SEO Aware URIs

The importance of creating URLs that are favored for human consumption has become more important, particularly as requirements are pulled from the Colorado Alliance of Research Libraries BIBCAT project. Reading Cool URIs don't change by Sir Tim Berners-Lee in date of 2001. Google's recommendations for structuring URLs emphasizes simple URLs that are constructed in a logical fashion, with readable words, and using hyphens for punctuation.

Slugify Pattern

In building the first iterations of the Aristotle Discovery Layer (the latest iteration drives Colorado College's Digital Repository interface at (https://digitalccbeta.coloradocollege.edu) with the web publishing Django platform, I liked that Django provides a function called slugify for creating a SEO friendly url. While I no longer actively develop in Django, I still use this basic regular expression function in many of my projects.

>>> import re
>>> def slugify(value):
    """
    Converts to lowercase, removes non-word characters (alphanumerics and
    underscores) and converts spaces to hyphens. Also strips leading and
    trailing whitespace.
    """
    value = re.sub('[^\w\s-]', '', value).strip().lower()
    return re.sub('[-\s]+', '-', value)
>>> print(slugify("A Midsummer Night's Dream"))
a-midsummer-nights-dream

Wikipedia Pattern

Wikipedia uses a different URL pattern where spaces in the title are replaced with underscores (_) while keep other punctuation like single and double quotes. Here is an example: https://en.wikipedia.org/wiki/A_Midsummer_Night's_Dream

Colorado Alliance of Research Libraries BIBCAT Pilot - BML Iteration Two

Based upon what we learned from last year's BML iteration one for this project with Colorado Alliance of Research Libraries, I'm currently building a second iteration that will use minted BIBFRAME Instance URIs based upon the slug of the BIBFRAME Work's RDF label. We also started to deduplicate the BIBFRAME Instance's based upon a match key that the Alliance staff are using for their Gold Rush comparision service and was extracted from the value in subfield a MARC 997 field. Instead of using a pure RDF-based MARC-to-BIBFRAME RDF Map, we started with the RDF XML output from the https://github.com/lcnetdev/marc2bibframe2 XSLT transformation, ran a process that replaces the URIs with the SEO friendly URIs, and added some additional triples to the primary BIBFRAME Instance and Item.

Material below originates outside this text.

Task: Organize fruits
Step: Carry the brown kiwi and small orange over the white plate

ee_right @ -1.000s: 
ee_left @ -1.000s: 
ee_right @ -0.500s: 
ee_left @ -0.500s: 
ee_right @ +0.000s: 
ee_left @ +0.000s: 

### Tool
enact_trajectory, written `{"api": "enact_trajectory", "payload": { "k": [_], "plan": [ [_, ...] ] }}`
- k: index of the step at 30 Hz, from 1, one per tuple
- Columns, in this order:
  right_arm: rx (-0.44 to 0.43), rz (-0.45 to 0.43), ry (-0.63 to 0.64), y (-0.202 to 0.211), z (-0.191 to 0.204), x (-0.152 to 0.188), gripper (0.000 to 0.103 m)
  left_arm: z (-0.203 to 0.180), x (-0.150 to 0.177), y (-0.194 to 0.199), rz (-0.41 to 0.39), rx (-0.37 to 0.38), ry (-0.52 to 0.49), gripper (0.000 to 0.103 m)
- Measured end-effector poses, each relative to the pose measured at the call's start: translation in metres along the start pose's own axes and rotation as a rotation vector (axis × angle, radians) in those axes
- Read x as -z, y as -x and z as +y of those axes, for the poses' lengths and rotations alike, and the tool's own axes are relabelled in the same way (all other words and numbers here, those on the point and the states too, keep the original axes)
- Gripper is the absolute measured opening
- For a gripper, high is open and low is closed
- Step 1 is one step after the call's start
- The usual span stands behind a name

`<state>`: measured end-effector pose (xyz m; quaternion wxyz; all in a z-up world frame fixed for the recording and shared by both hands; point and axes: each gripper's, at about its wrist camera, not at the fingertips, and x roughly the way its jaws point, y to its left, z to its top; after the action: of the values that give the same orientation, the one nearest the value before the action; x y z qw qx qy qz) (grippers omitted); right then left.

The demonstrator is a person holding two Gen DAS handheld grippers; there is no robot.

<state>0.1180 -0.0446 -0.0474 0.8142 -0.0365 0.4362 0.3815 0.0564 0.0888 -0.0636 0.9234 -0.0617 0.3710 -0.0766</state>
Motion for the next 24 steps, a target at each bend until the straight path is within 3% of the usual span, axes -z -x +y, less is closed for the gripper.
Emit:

Below is an example of BIBFRAME 2.0 Instance with the URI for the Instance replaced with https://bibcat.coalliance.org/signing-and-belonging-in-nepal and the Alliance match key added as an additional bf:Local identifier:

<https://bibcat.coalliance.org/signing-and-belonging-in-nepal> a bf:Instance ;
    rdfs:label "Signing and belonging in Nepal /" ;
    bf:carrier <http://id.loc.gov/vocabulary/carriers/nc> ;
    bf:copyrightDate "2016"^^<http://id.loc.gov/datatypes/edtf>,
        "©2016." ;
    bf:dimensions "24 cm." ;
    bf:extent [ a bf:Extent ;
            rdfs:label "xi, 135 pages" ] ;
    bf:generation [ a bf:GenerationProcess ;
            bf:generationDate "2017-04-22T06:16:43.828143" ;
            rdf:value "Generated by BIBCAT version 1.8.0 from KnowledgeLinks.io"^^xsd:string ] ;
    bf:hasItem <https://bibcat.coalliance.org/signing-and-belonging-in-nepal/university-of-colorado-boulder> ;
    bf:identifiedBy [ a bf:Local ;
            bf:source [ a bf:Source ;
                    rdfs:label "OCoLC" ] ;
            rdf:value "930257243" ],
        [ a bf:Isbn ;
            bf:qualifier "(e-book)" ;
            rdf:value "9781563686658" ],
        [ a bf:Isbn ;
            bf:qualifier "(hardcover",
                "alk. paper)" ;
            rdf:value "9781563686641" ],
        [ a bf:Isbn ;
            bf:qualifier "(hardcover",
                "alk. paper)" ;
            rdf:value "1563686643" ],
        [ a bf:Lccn ;
            rdf:value "2015045471" ],
        [ a bf:Isbn ;
            bf:qualifier "(e-book)" ;
            rdf:value "1563686651" ],
        [ a bf:Local ;
            bf:source <https://www.coalliance.org/> ;
            rdf:value "signing_and_belonging_in_nepal___________________________________2016_______gallaudet_a________________________________________hoffmann_dilloway__e_______________" ] ;
    bf:illustrativeContent <http://id.loc.gov/vocabulary/millus/ill> ;
    bf:instanceOf <https://bibcat.coalliance.org/ocn930257243#Work> ;
    bf:issuance <http://id.loc.gov/vocabulary/issuance/mono> ;
    bf:media <http://id.loc.gov/vocabulary/mediaType/n> ;
    bf:note [ a bf:Note ;
            rdfs:label "illustrations" ;
            bf:noteType "Physical details" ],
        [ a bf:Note ;
            rdfs:label "Includes bibliographical references and index." ;
            bf:noteType "bibliography" ] ;
    bf:provisionActivity [ a bf:ProvisionActivity,
                bf:Publication ;
            bf:date "2016"^^<http://id.loc.gov/datatypes/edtf> ;
            bf:place <http://id.loc.gov/vocabulary/countries/dcu> ],
        [ a bf:ProvisionActivity,
                bf:Publication ;
            bf:agent [ a bf:Agent ;
                    rdfs:label "Gallaudet University Press" ] ;
            bf:date "2016" ;
            bf:place [ a bf:Place ;
                    rdfs:label "Washington, DC" ] ] ;
    bf:provisionActivityStatement "Washington, DC : Gallaudet University Press, [2016]" ;
    bf:responsibilityStatement "Erika Hoffmann-Dilloway" ;
    bf:supplementaryContent [ a bf:SupplementaryContent ;
            rdfs:label "Index present" ] ;
    bf:title [ a bf:Title ;
            rdfs:label "Signing and belonging in Nepal /" ;
            bflc:titleSortKey "Signing and belonging in Nepal /" ;
            bf:mainTitle "Signing and belonging in Nepal" ] .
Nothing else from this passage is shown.